::: Supplied entries

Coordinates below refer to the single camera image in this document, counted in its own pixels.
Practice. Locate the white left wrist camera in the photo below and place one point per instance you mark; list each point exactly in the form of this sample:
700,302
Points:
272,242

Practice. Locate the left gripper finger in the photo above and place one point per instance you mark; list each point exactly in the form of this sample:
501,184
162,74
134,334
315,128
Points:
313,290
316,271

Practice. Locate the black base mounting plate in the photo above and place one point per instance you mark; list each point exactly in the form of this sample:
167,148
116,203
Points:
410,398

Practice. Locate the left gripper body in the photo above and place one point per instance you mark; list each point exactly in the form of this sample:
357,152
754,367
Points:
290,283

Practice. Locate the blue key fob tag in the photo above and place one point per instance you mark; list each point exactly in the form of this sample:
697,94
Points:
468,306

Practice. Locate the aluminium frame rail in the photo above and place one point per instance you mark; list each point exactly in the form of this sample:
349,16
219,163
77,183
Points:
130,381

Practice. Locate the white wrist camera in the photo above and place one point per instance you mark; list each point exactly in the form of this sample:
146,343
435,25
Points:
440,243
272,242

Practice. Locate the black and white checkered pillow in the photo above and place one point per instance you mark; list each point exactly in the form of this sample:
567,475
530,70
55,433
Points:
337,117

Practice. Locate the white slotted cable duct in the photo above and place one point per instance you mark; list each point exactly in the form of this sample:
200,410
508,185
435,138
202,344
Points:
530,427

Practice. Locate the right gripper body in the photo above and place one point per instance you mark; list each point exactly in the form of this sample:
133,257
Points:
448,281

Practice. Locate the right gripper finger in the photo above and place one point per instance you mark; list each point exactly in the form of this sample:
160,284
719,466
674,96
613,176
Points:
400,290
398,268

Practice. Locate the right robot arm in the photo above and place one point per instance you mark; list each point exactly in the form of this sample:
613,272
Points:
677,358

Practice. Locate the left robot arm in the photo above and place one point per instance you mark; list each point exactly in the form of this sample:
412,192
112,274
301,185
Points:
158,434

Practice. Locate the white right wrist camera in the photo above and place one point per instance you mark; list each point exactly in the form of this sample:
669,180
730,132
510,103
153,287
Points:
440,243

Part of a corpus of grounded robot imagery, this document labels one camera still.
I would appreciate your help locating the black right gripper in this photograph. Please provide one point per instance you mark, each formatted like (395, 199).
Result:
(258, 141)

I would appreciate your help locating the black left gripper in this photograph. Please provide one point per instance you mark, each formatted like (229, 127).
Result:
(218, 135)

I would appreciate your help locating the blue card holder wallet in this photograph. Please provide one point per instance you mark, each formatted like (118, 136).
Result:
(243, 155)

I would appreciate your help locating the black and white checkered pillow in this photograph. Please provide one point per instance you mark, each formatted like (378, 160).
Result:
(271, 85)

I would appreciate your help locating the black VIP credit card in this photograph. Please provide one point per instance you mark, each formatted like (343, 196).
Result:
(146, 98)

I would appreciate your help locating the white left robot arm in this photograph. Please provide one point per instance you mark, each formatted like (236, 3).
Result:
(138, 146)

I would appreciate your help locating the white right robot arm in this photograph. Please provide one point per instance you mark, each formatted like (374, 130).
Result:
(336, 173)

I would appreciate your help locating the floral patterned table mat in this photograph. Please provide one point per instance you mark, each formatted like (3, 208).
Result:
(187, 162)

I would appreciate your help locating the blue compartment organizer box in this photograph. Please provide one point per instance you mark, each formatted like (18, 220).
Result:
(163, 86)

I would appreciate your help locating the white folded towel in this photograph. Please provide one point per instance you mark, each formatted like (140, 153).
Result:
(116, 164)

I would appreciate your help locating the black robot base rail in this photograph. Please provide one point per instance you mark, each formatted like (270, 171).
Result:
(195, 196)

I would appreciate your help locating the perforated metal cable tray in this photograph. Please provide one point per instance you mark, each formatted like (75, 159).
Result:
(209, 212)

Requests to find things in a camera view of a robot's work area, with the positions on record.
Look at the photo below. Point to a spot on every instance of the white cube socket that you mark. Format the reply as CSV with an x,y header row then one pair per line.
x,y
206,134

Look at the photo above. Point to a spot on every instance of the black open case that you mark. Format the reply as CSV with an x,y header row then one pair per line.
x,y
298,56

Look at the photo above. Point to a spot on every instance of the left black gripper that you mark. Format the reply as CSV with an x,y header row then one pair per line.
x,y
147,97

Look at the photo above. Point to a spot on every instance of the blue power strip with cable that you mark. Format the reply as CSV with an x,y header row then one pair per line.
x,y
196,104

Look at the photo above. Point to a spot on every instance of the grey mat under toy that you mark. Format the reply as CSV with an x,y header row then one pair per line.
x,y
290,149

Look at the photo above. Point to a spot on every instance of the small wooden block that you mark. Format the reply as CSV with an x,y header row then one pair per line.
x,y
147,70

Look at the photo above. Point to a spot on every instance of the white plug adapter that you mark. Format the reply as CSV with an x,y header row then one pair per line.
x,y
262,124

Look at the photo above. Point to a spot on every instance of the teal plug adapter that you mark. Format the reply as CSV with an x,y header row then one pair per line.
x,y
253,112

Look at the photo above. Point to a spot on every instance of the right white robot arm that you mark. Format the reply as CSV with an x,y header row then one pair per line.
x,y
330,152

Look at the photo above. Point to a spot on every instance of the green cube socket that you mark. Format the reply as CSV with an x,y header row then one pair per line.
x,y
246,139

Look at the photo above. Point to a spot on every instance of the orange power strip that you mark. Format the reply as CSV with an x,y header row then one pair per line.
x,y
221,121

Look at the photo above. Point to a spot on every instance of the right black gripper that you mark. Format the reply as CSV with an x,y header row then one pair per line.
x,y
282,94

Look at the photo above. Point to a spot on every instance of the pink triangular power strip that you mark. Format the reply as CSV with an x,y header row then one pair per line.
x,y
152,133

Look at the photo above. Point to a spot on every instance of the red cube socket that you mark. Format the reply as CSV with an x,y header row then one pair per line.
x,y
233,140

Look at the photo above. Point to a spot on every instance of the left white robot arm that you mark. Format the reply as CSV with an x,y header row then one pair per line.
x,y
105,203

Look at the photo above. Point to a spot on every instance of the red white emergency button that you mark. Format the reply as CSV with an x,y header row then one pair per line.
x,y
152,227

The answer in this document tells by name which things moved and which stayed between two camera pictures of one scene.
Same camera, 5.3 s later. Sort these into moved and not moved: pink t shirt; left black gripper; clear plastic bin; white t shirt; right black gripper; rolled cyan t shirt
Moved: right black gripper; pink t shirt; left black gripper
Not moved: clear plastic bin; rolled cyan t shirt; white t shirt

::::::

▶ [Task brief]: From the material above, copy exactly the lines between the line holding "Practice. Locate the black base" and the line holding "Practice. Locate the aluminium", inclusive, and only those.

▶ [Answer section]:
Practice. Locate the black base mounting plate in the photo above and place one point per instance you mark; list each point exactly in the form of this sample:
167,148
116,203
Points:
410,398

Practice. Locate the left gripper body in the photo above and place one point per instance you mark; list each point exactly in the form of this sample:
357,152
754,367
Points:
290,283

Practice. Locate the blue key fob tag in the photo above and place one point per instance you mark; list each point exactly in the form of this sample:
697,94
Points:
468,306

Practice. Locate the aluminium frame rail in the photo above and place one point per instance you mark; list each point exactly in the form of this sample:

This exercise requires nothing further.